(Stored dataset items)

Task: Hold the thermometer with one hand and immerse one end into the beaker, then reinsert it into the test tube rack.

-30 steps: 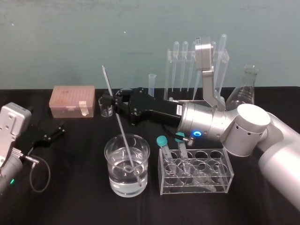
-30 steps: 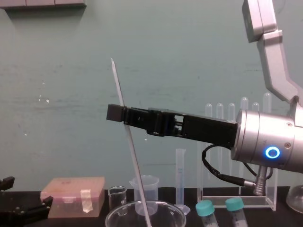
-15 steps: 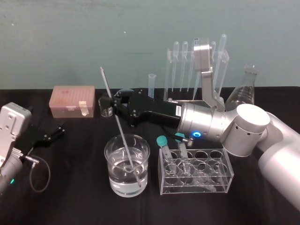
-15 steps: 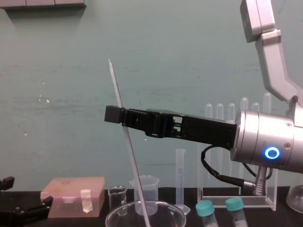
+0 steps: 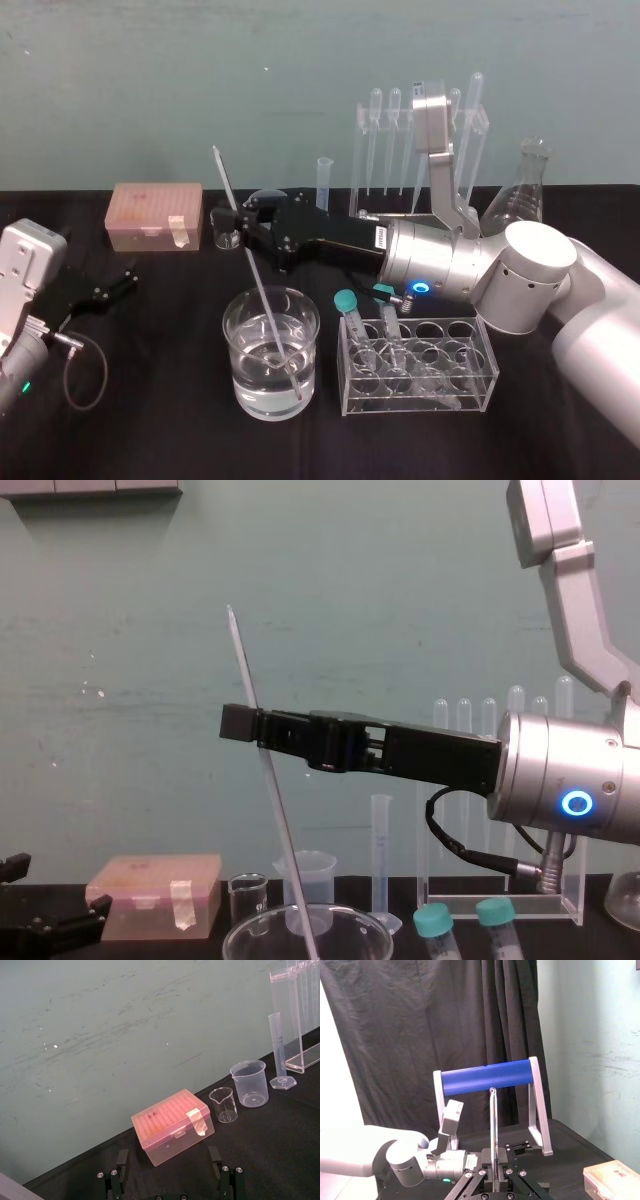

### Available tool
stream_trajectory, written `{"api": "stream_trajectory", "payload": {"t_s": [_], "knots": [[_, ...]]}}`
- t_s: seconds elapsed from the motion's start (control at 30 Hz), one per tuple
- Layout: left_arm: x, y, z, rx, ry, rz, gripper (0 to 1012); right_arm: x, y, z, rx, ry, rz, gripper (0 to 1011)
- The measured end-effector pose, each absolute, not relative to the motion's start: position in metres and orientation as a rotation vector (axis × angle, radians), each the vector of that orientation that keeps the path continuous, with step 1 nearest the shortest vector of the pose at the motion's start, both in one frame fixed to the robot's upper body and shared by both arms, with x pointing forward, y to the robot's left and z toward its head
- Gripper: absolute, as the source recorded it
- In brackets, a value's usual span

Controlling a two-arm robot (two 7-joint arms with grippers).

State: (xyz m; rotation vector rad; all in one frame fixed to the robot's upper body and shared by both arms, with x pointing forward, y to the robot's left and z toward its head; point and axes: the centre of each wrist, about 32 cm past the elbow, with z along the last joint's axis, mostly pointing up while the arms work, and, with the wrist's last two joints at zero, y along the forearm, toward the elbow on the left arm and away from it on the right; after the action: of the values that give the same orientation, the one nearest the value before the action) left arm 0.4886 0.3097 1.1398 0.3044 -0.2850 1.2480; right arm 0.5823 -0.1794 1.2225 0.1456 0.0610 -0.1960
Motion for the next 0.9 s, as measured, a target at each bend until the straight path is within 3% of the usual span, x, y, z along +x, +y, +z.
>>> {"api": "stream_trajectory", "payload": {"t_s": [0.9], "knots": [[0.4886, 0.3096, 1.1398, 0.304, -0.285, 1.248, 1008, 0.5782, -0.1816, 1.2234, 0.145, 0.058, -0.191, 58]]}}
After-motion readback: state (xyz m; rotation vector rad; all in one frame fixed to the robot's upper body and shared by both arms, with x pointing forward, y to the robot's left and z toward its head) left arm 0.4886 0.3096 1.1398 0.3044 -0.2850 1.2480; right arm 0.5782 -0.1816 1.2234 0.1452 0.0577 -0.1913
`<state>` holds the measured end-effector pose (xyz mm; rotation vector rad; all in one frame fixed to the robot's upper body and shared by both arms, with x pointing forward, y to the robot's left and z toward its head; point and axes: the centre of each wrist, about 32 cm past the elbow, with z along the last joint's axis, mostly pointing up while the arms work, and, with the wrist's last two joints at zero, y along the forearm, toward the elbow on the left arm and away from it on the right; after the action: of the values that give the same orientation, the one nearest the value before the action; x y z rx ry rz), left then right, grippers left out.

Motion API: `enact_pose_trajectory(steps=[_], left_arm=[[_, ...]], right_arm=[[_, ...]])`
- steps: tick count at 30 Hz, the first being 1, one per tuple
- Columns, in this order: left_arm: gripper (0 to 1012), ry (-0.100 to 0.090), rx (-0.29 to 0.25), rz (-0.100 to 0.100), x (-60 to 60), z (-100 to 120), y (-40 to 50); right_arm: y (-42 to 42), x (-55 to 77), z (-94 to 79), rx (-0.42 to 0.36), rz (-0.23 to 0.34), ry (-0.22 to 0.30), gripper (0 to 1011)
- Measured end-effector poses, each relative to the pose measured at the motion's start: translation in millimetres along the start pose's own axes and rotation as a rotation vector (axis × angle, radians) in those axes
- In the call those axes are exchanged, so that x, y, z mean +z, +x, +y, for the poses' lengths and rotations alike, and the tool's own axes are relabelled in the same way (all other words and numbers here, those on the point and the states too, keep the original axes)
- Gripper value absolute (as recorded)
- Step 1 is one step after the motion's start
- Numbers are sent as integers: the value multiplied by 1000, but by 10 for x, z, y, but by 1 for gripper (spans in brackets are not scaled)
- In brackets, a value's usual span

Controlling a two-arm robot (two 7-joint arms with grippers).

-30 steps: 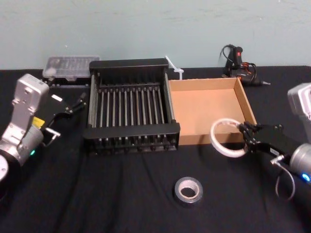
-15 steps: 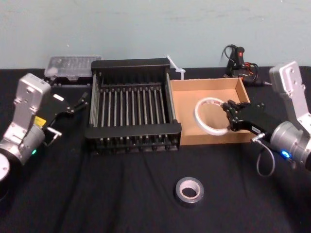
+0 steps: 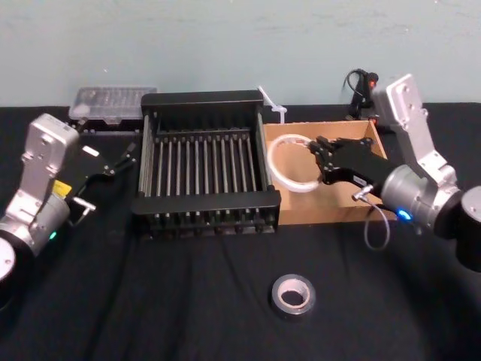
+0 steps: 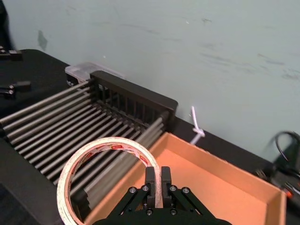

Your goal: Pick up the white tape and place it into the black box , Pick up the silver tape and place it into the brown box.

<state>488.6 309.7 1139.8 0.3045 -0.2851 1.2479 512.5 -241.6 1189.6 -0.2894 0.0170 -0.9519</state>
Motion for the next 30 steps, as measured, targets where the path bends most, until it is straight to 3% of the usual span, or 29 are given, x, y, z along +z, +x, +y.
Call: enact_pose_trajectory(steps=[20,30], left_arm=[[1001,0,0,0,0,0,0],[1001,0,0,0,0,0,0]], right_arm=[[-131,246,510,92,-63,33,79],[-165,289,642,106,-70,38,79]])
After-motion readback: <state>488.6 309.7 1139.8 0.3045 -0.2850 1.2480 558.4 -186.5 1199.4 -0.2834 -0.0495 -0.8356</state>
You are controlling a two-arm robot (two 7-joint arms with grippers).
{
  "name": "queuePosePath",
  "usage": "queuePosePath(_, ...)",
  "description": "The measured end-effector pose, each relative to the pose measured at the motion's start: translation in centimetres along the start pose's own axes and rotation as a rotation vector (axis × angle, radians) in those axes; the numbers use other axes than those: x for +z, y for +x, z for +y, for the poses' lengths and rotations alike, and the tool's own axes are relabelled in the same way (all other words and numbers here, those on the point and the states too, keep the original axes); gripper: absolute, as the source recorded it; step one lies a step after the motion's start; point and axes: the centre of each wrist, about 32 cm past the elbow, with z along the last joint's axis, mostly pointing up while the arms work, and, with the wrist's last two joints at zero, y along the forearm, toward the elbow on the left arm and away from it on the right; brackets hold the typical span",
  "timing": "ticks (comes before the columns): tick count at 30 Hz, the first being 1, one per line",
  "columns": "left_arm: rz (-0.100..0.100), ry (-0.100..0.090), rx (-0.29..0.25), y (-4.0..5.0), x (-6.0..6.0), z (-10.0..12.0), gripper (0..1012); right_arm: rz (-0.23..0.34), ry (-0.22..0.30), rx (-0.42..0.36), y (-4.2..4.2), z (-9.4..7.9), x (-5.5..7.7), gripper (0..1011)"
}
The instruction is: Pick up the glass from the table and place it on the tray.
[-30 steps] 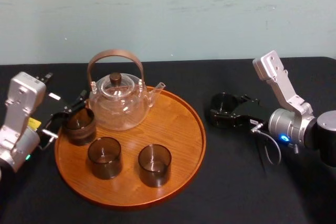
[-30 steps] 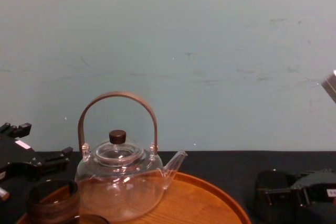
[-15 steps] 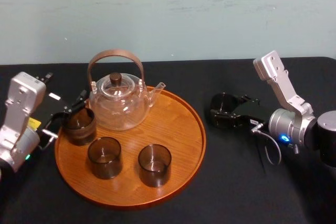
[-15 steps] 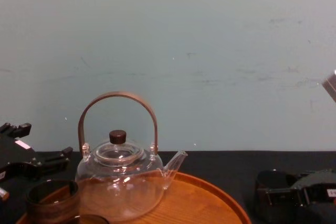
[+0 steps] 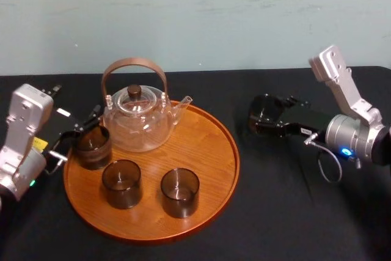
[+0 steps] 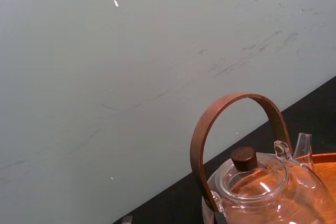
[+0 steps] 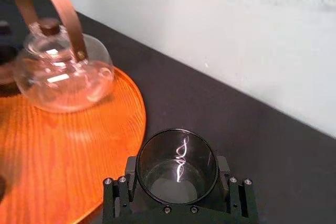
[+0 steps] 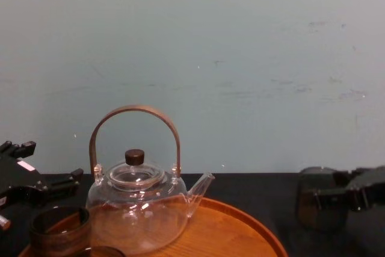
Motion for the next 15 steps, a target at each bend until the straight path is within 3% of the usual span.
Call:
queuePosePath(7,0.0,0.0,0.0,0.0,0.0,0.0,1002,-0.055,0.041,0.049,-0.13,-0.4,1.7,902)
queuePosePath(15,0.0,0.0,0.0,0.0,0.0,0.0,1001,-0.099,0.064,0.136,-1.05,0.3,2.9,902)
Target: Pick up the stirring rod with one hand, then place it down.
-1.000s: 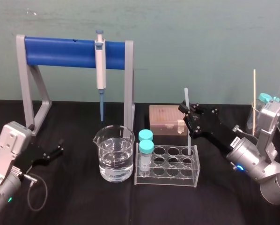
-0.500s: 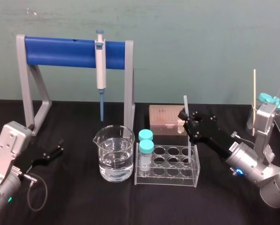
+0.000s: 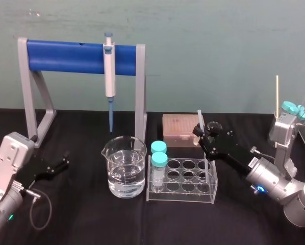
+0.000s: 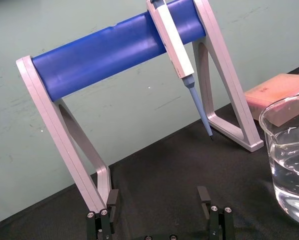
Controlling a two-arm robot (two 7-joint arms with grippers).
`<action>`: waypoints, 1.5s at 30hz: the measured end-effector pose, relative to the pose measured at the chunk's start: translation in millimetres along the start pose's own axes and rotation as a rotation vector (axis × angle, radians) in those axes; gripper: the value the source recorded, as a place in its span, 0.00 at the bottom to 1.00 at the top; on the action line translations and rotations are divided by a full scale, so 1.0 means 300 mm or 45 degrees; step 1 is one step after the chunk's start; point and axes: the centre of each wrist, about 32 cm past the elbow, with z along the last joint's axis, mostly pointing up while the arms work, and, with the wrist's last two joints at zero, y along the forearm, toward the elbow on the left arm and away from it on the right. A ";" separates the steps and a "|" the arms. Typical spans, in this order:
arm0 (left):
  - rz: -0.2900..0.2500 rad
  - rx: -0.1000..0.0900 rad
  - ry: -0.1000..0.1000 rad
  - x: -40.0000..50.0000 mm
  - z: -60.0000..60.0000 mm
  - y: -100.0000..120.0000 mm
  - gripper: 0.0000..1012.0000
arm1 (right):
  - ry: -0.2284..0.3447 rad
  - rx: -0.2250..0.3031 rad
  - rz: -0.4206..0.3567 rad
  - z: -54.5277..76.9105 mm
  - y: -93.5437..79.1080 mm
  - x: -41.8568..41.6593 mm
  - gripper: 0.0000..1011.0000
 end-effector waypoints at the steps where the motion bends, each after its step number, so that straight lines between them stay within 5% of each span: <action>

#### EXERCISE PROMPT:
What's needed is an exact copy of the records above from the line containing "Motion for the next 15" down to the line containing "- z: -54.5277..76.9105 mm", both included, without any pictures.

#### RESULT:
Motion for the next 15 steps, a target at each bend until the straight path is within 3% of the usual span.
Call:
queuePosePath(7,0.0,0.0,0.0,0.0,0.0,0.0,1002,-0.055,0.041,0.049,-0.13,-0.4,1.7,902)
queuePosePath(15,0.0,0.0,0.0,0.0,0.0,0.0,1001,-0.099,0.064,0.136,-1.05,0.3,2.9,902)
Target: Pick up the stirring rod with one hand, then place it down.
-1.000s: 
-0.500s: 
+0.000s: 
+0.000s: 
Controlling a two-arm robot (two 7-joint arms with grippers).
`<action>`: waypoints, 1.5s at 30hz: the measured end-effector pose, relative to the pose measured at the chunk's start: translation in millimetres along the start pose's own axes and rotation as a rotation vector (axis × angle, radians) in those axes; gripper: the value the source recorded, as a place in its span, 0.00 at the bottom to 1.00 at the top; on the action line translations and rotations are divided by a full scale, so 1.0 means 300 mm or 45 degrees; step 1 is one step after the chunk's start; point and axes: the centre of each wrist, about 32 cm past the elbow, with z along the last joint's axis, mostly pointing up while the arms work, and, with the wrist's last two joints at zero, y along the forearm, toward the elbow on the left arm and away from it on the right. A ";" separates the steps and a "|" the arms. Typical spans, in this order:
arm0 (left):
  - rz: -0.2900..0.2500 rad
  - rx: -0.1000..0.0900 rad
  - ry: -0.1000..0.1000 rad
  - x: -40.0000..50.0000 mm
  - z: -60.0000..60.0000 mm
  - y: -100.0000..120.0000 mm
  - gripper: 0.0000..1012.0000
arm1 (right):
  - ry: -0.2284..0.3447 rad
  - rx: -0.2250..0.3031 rad
  - rz: -0.4206..0.3567 rad
  - z: -54.5277..76.9105 mm

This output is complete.